[DATASET EXTRACT Boundary: Start]

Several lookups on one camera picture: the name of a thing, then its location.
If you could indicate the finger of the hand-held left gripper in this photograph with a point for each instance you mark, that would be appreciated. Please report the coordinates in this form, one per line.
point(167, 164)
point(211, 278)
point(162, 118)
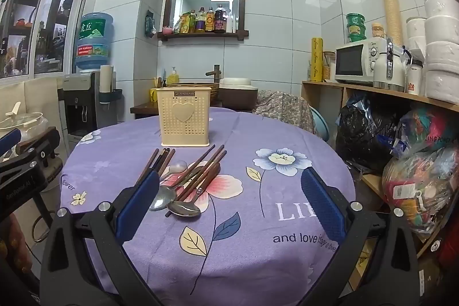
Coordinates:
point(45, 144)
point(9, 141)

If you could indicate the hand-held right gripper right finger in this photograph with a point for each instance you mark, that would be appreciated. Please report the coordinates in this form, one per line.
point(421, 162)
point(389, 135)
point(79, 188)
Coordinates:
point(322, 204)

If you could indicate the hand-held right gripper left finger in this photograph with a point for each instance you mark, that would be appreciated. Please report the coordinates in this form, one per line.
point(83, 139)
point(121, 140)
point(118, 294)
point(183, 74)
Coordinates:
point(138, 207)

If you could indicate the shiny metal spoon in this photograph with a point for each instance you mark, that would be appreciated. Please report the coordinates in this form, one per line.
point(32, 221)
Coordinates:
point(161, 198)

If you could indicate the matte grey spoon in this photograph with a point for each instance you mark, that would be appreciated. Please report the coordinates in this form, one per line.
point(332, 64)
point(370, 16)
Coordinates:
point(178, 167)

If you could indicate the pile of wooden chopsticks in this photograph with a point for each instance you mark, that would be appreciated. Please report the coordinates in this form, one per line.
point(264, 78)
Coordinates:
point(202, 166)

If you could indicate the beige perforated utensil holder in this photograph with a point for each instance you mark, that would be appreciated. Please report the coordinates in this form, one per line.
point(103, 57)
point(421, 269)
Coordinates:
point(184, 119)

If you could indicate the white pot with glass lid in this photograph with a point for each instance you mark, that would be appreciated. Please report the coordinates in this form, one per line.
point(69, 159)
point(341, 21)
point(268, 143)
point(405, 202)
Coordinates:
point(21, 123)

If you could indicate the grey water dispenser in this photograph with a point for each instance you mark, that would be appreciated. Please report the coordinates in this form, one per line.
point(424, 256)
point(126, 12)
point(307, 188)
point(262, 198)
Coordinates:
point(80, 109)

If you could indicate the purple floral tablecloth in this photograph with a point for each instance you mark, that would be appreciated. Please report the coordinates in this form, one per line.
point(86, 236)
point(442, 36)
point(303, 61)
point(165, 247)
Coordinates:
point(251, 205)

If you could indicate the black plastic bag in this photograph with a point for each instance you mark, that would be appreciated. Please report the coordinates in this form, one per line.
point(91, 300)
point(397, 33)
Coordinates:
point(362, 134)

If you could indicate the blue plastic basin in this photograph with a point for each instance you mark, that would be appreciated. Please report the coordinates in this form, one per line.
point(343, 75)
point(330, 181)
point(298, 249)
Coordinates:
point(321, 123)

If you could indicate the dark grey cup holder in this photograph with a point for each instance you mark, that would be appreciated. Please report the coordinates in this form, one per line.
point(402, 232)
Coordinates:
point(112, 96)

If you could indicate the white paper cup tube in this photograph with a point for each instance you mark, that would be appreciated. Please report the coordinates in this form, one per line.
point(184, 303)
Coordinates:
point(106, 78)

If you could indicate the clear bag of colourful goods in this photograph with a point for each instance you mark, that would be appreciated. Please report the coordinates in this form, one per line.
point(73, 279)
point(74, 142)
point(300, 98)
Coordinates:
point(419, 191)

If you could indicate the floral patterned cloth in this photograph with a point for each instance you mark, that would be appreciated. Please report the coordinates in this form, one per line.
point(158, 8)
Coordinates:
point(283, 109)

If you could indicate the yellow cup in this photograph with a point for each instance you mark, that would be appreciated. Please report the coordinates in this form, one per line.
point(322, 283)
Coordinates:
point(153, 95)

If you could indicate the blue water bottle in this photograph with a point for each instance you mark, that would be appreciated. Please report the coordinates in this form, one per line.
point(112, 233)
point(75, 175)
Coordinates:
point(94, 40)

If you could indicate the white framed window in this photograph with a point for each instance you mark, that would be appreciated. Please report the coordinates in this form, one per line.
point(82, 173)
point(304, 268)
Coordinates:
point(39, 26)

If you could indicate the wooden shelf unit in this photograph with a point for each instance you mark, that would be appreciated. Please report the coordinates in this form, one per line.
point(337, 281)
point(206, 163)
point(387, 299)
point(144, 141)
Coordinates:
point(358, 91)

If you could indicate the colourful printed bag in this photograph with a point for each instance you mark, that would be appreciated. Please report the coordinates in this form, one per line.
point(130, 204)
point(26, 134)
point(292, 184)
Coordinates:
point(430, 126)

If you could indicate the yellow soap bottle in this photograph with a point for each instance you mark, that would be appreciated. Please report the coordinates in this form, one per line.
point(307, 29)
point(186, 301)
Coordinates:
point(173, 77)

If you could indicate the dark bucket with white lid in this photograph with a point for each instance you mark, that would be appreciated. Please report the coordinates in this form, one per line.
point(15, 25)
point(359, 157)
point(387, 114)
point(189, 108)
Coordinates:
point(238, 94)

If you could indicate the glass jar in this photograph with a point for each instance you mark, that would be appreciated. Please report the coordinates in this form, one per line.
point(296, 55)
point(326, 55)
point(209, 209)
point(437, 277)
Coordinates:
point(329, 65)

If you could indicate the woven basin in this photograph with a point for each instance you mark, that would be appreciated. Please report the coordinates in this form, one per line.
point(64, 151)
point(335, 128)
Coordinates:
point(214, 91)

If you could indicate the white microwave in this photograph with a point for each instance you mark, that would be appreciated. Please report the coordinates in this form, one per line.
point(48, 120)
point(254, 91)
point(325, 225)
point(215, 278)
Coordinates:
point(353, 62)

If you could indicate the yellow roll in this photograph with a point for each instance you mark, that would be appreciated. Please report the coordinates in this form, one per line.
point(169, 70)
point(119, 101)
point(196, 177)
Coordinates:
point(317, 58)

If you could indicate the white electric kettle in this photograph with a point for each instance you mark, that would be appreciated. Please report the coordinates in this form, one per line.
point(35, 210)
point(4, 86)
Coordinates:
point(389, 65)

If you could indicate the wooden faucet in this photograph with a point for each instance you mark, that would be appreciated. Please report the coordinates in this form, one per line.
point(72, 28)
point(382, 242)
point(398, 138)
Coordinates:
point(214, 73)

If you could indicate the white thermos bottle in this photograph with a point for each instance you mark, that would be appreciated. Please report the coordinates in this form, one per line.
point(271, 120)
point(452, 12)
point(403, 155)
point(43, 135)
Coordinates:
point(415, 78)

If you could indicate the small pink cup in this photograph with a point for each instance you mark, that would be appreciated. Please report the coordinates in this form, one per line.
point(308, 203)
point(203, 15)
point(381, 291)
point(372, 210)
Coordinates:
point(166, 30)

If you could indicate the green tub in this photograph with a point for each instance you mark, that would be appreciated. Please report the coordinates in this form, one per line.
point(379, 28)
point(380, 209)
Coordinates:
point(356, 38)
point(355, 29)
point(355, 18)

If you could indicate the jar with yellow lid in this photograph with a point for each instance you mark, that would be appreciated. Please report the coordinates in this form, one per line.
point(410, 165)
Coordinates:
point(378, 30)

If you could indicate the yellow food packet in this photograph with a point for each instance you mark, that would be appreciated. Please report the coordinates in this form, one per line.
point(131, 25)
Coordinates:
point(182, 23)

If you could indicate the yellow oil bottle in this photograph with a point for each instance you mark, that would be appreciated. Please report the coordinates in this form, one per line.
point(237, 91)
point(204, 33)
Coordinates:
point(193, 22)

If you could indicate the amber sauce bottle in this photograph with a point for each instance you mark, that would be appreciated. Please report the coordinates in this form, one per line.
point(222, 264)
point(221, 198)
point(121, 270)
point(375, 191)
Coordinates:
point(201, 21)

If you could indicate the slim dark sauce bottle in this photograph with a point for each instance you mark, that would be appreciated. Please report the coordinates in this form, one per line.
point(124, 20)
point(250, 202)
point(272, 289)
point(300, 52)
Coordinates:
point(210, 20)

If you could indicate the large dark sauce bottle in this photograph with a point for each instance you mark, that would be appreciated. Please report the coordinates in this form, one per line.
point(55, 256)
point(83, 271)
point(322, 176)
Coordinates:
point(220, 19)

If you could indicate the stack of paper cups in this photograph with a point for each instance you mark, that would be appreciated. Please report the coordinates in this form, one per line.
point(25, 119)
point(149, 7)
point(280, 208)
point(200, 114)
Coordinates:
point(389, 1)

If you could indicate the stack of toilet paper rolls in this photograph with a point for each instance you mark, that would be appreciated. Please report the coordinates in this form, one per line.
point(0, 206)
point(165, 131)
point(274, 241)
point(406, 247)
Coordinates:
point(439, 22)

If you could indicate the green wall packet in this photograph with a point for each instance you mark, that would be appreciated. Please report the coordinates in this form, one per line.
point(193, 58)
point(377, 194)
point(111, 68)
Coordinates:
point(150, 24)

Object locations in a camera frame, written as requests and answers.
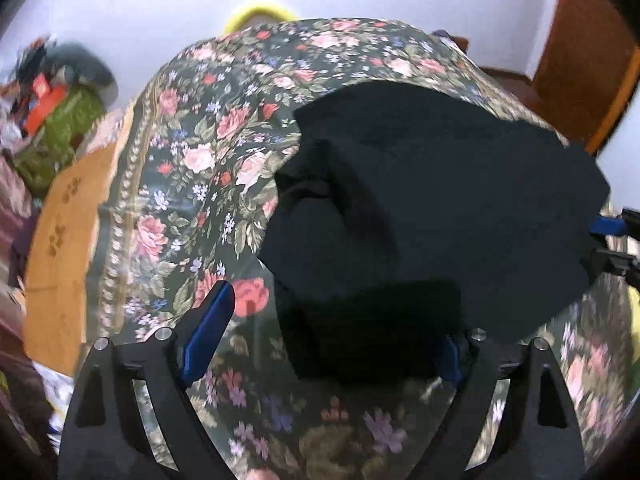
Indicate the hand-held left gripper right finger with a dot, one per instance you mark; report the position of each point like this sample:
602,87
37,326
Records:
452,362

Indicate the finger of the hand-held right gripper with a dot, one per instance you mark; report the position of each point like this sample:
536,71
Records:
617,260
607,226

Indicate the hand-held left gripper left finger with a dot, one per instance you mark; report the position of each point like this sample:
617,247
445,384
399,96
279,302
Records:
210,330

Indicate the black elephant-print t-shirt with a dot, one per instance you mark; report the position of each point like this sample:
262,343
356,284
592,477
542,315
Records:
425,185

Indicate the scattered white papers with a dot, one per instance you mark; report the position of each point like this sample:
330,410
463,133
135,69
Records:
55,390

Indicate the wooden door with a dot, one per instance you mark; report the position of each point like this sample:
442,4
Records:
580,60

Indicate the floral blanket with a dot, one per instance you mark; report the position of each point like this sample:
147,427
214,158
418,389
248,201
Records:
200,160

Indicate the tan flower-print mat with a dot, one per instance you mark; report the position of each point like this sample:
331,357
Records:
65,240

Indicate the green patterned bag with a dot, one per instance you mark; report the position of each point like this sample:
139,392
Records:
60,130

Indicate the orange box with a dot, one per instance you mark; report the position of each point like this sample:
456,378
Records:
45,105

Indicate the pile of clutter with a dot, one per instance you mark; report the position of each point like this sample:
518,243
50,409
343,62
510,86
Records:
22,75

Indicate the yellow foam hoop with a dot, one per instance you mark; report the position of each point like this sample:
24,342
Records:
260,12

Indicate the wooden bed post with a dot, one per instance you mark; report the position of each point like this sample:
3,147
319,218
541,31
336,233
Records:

[DATASET EXTRACT Boundary: End]

WORK TO COMPLETE: Which lines of the records above contain the word "left"? Show each of them.

TASK ANSWER:
If you could indicate the finger of the hand-held left gripper in this photograph with a point for each instance you mark, that would be appreciated. Please report the coordinates in this form, one per line.
If you could indicate the hand-held right gripper left finger in this photograph with a point for each instance you mark, that would be appreciated. Please report the coordinates in this form, one per line.
Indicate the hand-held left gripper right finger with a dot, one per instance you mark; report the position of each point like this sample:
Indicate the hand-held left gripper left finger with a dot, one per instance you mark; report the position of each point like this sample:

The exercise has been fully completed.